[Assignment] Output what the records say, word for word, with no images.
Start of Records to use
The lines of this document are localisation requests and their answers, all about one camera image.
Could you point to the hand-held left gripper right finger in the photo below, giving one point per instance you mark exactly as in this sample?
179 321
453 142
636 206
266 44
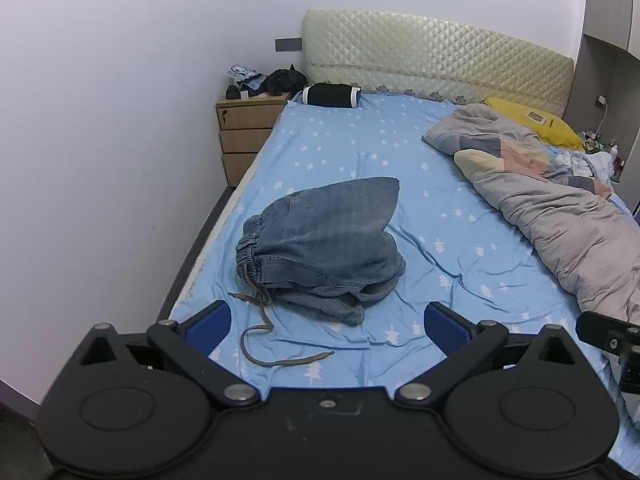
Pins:
445 327

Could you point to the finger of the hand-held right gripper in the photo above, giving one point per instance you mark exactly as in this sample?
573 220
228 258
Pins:
605 332

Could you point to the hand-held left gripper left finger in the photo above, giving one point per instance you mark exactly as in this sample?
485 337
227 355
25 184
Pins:
209 327

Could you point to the black clothes pile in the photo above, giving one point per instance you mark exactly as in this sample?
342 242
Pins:
282 81

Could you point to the grey patchwork quilt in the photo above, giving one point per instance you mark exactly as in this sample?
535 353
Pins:
550 200

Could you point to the white crumpled cloth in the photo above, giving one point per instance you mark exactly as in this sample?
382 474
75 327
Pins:
582 164

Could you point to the light blue star-print bed sheet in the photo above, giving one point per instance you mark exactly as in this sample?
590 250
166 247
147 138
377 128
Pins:
390 160

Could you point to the cluster of small bottles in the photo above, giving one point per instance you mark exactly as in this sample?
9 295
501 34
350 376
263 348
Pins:
602 146

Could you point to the wooden nightstand with drawers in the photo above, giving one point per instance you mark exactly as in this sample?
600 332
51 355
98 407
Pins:
245 135

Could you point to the yellow pillow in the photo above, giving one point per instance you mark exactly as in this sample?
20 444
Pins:
545 127

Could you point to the small card on pillow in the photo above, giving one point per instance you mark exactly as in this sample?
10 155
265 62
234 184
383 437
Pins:
533 116

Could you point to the white and blue plastic bag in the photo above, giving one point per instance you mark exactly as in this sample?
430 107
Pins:
240 72

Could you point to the black bolster pillow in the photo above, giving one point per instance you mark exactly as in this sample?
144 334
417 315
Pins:
331 95

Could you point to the cream quilted headboard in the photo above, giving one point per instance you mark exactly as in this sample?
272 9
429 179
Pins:
440 55

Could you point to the dark grey bed frame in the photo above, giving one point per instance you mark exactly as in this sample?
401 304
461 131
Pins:
200 255

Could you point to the white wall charger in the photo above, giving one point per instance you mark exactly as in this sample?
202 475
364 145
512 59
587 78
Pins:
601 100

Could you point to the grey wall cabinet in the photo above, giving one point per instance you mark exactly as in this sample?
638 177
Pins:
612 50

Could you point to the grey wall switch plate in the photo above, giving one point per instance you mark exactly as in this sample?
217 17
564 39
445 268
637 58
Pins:
288 44

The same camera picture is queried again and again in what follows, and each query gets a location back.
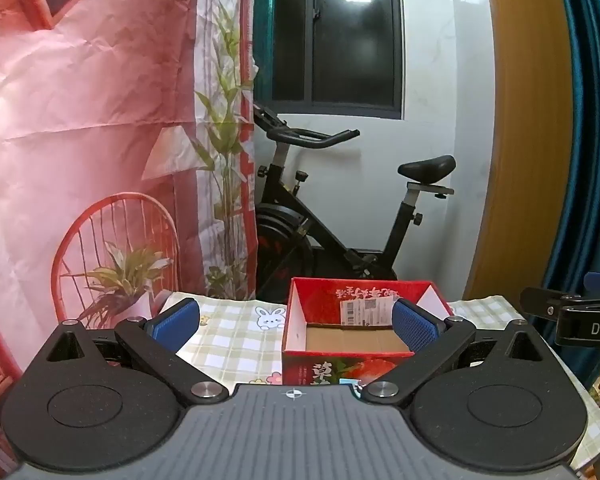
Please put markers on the red strawberry print cardboard box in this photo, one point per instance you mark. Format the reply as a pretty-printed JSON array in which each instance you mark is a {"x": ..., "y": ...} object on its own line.
[{"x": 345, "y": 340}]

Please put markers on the yellow wooden door frame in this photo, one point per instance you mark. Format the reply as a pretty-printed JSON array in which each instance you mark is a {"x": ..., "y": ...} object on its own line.
[{"x": 525, "y": 135}]

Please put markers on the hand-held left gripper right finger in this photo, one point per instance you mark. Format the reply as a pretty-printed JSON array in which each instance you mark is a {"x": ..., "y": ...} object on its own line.
[{"x": 414, "y": 330}]

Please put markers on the dark framed window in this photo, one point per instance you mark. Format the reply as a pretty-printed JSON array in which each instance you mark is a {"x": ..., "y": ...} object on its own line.
[{"x": 350, "y": 35}]

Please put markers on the pink printed backdrop cloth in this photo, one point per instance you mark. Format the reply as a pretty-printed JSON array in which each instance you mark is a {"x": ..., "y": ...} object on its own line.
[{"x": 80, "y": 110}]

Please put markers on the green checked printed tablecloth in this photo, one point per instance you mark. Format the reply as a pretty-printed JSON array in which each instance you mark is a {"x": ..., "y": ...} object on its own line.
[{"x": 230, "y": 332}]

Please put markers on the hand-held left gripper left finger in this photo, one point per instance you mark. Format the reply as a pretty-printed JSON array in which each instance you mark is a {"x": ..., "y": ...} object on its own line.
[{"x": 177, "y": 319}]

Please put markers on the black exercise bike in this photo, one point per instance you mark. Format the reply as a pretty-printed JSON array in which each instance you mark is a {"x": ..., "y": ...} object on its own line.
[{"x": 285, "y": 220}]

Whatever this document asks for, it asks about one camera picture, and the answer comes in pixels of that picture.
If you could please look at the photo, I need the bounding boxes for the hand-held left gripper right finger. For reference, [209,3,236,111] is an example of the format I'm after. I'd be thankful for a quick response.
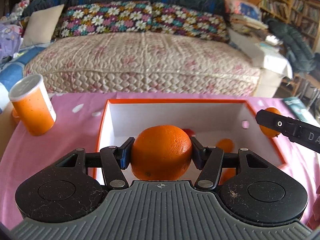
[191,136,269,191]

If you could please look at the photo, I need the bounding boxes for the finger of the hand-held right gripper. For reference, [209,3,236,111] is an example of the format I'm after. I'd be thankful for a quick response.
[255,109,295,141]

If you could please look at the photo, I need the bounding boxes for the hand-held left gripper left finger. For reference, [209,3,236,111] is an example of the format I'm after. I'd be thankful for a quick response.
[55,137,135,190]

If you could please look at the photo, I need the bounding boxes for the small orange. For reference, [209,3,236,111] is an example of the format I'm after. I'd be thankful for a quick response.
[259,107,282,138]
[215,139,234,153]

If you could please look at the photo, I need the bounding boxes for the large orange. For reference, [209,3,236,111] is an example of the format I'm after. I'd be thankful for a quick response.
[131,125,192,181]

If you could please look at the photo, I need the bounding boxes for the orange cardboard box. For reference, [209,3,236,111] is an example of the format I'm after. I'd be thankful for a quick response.
[93,99,287,183]

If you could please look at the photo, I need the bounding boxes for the teal book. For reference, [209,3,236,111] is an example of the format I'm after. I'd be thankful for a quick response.
[283,96,317,123]

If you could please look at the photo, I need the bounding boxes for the white cloth covered side table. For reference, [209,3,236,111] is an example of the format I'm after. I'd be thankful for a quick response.
[252,42,293,98]

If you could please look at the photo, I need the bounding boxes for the pink tablecloth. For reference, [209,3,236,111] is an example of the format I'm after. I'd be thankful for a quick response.
[0,92,320,230]

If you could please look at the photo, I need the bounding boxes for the dark padded jacket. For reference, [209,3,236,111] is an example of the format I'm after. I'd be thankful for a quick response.
[266,17,317,74]

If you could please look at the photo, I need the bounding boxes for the quilted beige sofa cover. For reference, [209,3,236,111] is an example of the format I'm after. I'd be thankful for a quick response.
[24,31,262,97]

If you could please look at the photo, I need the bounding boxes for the orange speckled canister white lid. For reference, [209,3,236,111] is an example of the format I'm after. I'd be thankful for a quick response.
[9,74,57,136]

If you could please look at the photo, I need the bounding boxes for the pile of papers and bags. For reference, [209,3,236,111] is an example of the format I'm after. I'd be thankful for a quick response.
[225,0,269,30]

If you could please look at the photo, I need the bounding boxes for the wooden bookshelf with books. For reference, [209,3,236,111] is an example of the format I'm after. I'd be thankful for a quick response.
[260,0,320,53]

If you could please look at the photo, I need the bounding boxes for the floral daisy cushion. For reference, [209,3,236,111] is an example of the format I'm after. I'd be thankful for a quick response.
[151,2,230,43]
[60,1,153,38]

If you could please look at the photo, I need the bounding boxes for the blue white striped blanket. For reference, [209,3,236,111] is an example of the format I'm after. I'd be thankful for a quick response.
[0,46,43,113]

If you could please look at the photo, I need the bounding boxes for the beige pillow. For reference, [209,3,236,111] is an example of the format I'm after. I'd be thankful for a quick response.
[22,4,65,47]

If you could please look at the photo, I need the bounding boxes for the purple floral blanket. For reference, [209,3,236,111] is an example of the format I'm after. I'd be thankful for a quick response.
[0,22,23,63]

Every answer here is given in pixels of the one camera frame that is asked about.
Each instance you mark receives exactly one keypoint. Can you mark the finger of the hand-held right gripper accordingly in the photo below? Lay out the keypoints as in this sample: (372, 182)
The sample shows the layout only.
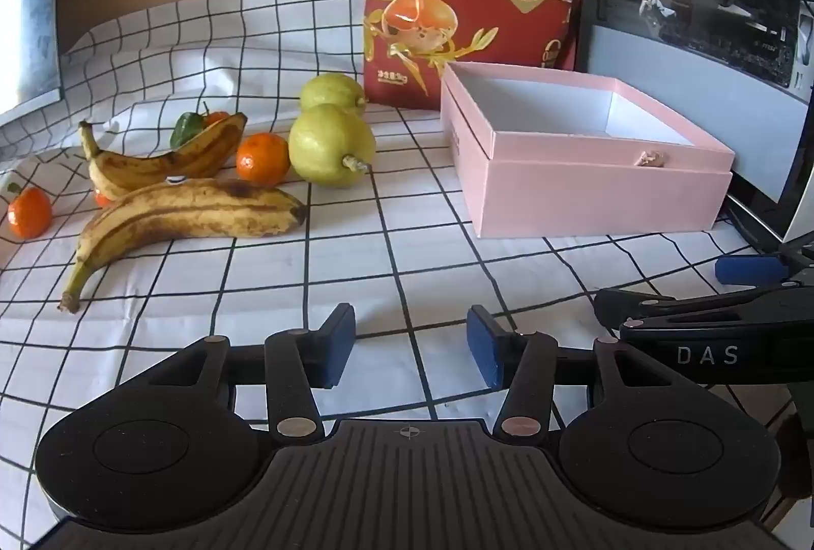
End of Records to use
[Written response]
The lines of this document are localisation requests and their answers, all about one camera image.
Could you point to the hand-held left gripper right finger in the photo below, giving one point per instance you mark exactly as in this sample?
179 321
453 142
636 206
266 44
Pins:
445 327

Could you point to the finger of the hand-held right gripper in the photo above, giving one point per instance you mark exactly as in this sample?
573 220
228 258
Pins:
605 332

Could you point to the hand-held left gripper left finger in the photo above, giving one point per instance you mark exactly as in this sample?
485 337
227 355
25 184
Pins:
209 327

Could you point to the black clothes pile in the photo above, giving one point per instance you mark exactly as in this sample?
342 242
Pins:
282 81

Could you point to the grey patchwork quilt in the photo above, giving one point per instance you mark exactly as in this sample?
535 353
Pins:
550 200

Could you point to the white crumpled cloth in the photo above, giving one point per instance you mark exactly as in this sample?
382 474
75 327
Pins:
582 164

Could you point to the light blue star-print bed sheet in the photo above, giving one point per instance you mark exactly as in this sample?
590 250
166 247
147 138
377 128
Pins:
390 160

Could you point to the cluster of small bottles in the photo above, giving one point per instance you mark exactly as in this sample?
9 295
501 34
350 376
263 348
Pins:
602 146

Could you point to the wooden nightstand with drawers in the photo above, giving one point per instance you mark exactly as in this sample?
600 332
51 355
98 407
Pins:
245 135

Could you point to the yellow pillow in the photo above, giving one point per instance you mark exactly as in this sample?
20 444
Pins:
545 127

Could you point to the small card on pillow in the photo above, giving one point per instance you mark exactly as in this sample?
10 155
265 62
234 184
383 437
Pins:
533 116

Could you point to the white and blue plastic bag in the photo above, giving one point per instance you mark exactly as in this sample?
430 107
Pins:
240 72

Could you point to the black bolster pillow in the photo above, giving one point per instance you mark exactly as in this sample?
144 334
417 315
Pins:
331 95

Could you point to the cream quilted headboard in the photo above, giving one point per instance you mark exactly as in this sample?
272 9
429 179
Pins:
440 55

Could you point to the dark grey bed frame in the photo above, giving one point per instance you mark exactly as in this sample?
401 304
461 131
Pins:
200 255

Could you point to the white wall charger in the photo above, giving one point per instance you mark exactly as in this sample?
202 475
364 145
512 59
587 78
Pins:
601 100

Could you point to the grey wall cabinet in the photo above, giving one point per instance you mark exactly as in this sample?
638 177
Pins:
612 50

Could you point to the grey wall switch plate in the photo above, giving one point per instance you mark exactly as in this sample?
217 17
564 39
445 268
637 58
Pins:
288 44

The same camera picture is queried again and again in what follows, and each query gets a location back.
Please put markers on the red strawberry print cardboard box in this photo, one point per instance you mark. Format the reply as a pretty-printed JSON array in which each instance you mark is a {"x": ..., "y": ...} object on its own line.
[{"x": 345, "y": 340}]

Please put markers on the yellow wooden door frame in this photo, one point per instance you mark. Format the reply as a pretty-printed JSON array in which each instance you mark is a {"x": ..., "y": ...} object on its own line.
[{"x": 525, "y": 135}]

Please put markers on the hand-held left gripper right finger in this photo, one point per instance you mark. Format the reply as a pretty-printed JSON array in which each instance you mark is a {"x": ..., "y": ...} object on its own line.
[{"x": 414, "y": 330}]

Please put markers on the dark framed window in this photo, one point per instance you mark. Format the reply as a pretty-printed JSON array in which each instance you mark is a {"x": ..., "y": ...} object on its own line.
[{"x": 350, "y": 35}]

Please put markers on the pink printed backdrop cloth in this photo, one point per instance you mark. Format the reply as a pretty-printed JSON array in which each instance you mark is a {"x": ..., "y": ...} object on its own line.
[{"x": 80, "y": 110}]

Please put markers on the green checked printed tablecloth in this photo, one point per instance you mark. Format the reply as a pretty-printed JSON array in which each instance you mark is a {"x": ..., "y": ...} object on its own line.
[{"x": 230, "y": 332}]

Please put markers on the hand-held left gripper left finger in this photo, one point per instance you mark. Format the reply as a pretty-printed JSON array in which each instance you mark is a {"x": ..., "y": ...} object on its own line.
[{"x": 177, "y": 319}]

Please put markers on the black exercise bike in this photo, one point per instance you mark. Format the reply as a pretty-printed JSON array in which each instance you mark is a {"x": ..., "y": ...} object on its own line.
[{"x": 285, "y": 220}]

Whatever this document asks for, it asks about one camera picture, and the answer comes in pixels of that picture.
If you could please look at the photo, I need the bounding boxes for the hand-held left gripper right finger. For reference, [209,3,236,111] is an example of the format I'm after. I'd be thankful for a quick response.
[191,136,269,191]

If you could please look at the photo, I need the bounding boxes for the finger of the hand-held right gripper. For reference, [209,3,236,111] is an example of the format I'm after. I'd be thankful for a quick response.
[255,109,295,141]

If you could please look at the photo, I need the bounding boxes for the hand-held left gripper left finger. For reference, [209,3,236,111] is an example of the format I'm after. I'd be thankful for a quick response.
[55,137,135,190]

If you could please look at the photo, I need the bounding boxes for the small orange. For reference, [209,3,236,111] is an example of the format I'm after. I'd be thankful for a quick response.
[259,107,282,138]
[215,139,234,153]

If you could please look at the photo, I need the bounding boxes for the large orange. For reference, [209,3,236,111] is an example of the format I'm after. I'd be thankful for a quick response.
[131,125,192,181]

If you could please look at the photo, I need the bounding boxes for the orange cardboard box. For reference, [209,3,236,111] is an example of the format I'm after. I'd be thankful for a quick response.
[93,99,287,183]

If you could please look at the photo, I need the bounding boxes for the teal book. For reference, [209,3,236,111] is an example of the format I'm after. I'd be thankful for a quick response.
[283,96,317,123]

If you could please look at the photo, I need the bounding boxes for the white cloth covered side table. For reference, [209,3,236,111] is an example of the format I'm after. I'd be thankful for a quick response.
[252,42,293,98]

If you could please look at the photo, I need the bounding boxes for the pink tablecloth. For reference, [209,3,236,111] is an example of the format I'm after. I'd be thankful for a quick response.
[0,92,320,230]

If you could please look at the photo, I need the bounding boxes for the dark padded jacket. For reference, [209,3,236,111] is an example of the format I'm after. I'd be thankful for a quick response.
[266,17,317,74]

If you could please look at the photo, I need the bounding boxes for the quilted beige sofa cover. For reference, [209,3,236,111] is an example of the format I'm after. I'd be thankful for a quick response.
[24,31,262,97]

If you could please look at the photo, I need the bounding boxes for the orange speckled canister white lid. For reference, [209,3,236,111] is an example of the format I'm after. I'd be thankful for a quick response.
[9,74,57,136]

If you could please look at the photo, I need the bounding boxes for the pile of papers and bags. For reference, [209,3,236,111] is an example of the format I'm after. I'd be thankful for a quick response.
[225,0,269,30]

If you could please look at the photo, I need the bounding boxes for the wooden bookshelf with books. For reference, [209,3,236,111] is an example of the format I'm after. I'd be thankful for a quick response.
[260,0,320,53]

If you could please look at the photo, I need the bounding boxes for the floral daisy cushion. For reference, [209,3,236,111] is an example of the format I'm after. I'd be thankful for a quick response.
[151,2,230,43]
[60,1,153,38]

If you could please look at the photo, I need the bounding boxes for the blue white striped blanket. For reference, [209,3,236,111] is an example of the format I'm after. I'd be thankful for a quick response.
[0,46,43,113]

If you could please look at the photo, I need the bounding boxes for the beige pillow. For reference, [209,3,236,111] is an example of the format I'm after. I'd be thankful for a quick response.
[22,4,65,47]

If you could please look at the photo, I need the bounding boxes for the purple floral blanket. For reference, [209,3,236,111] is an example of the format I'm after. I'd be thankful for a quick response.
[0,22,23,63]

Every answer here is given in pixels of the one camera frame that is asked about.
Each instance you mark receives exactly one keypoint. Can you mark the finger of the hand-held right gripper accordingly in the photo below? Lay out the keypoints as in this sample: (372, 182)
The sample shows the layout only.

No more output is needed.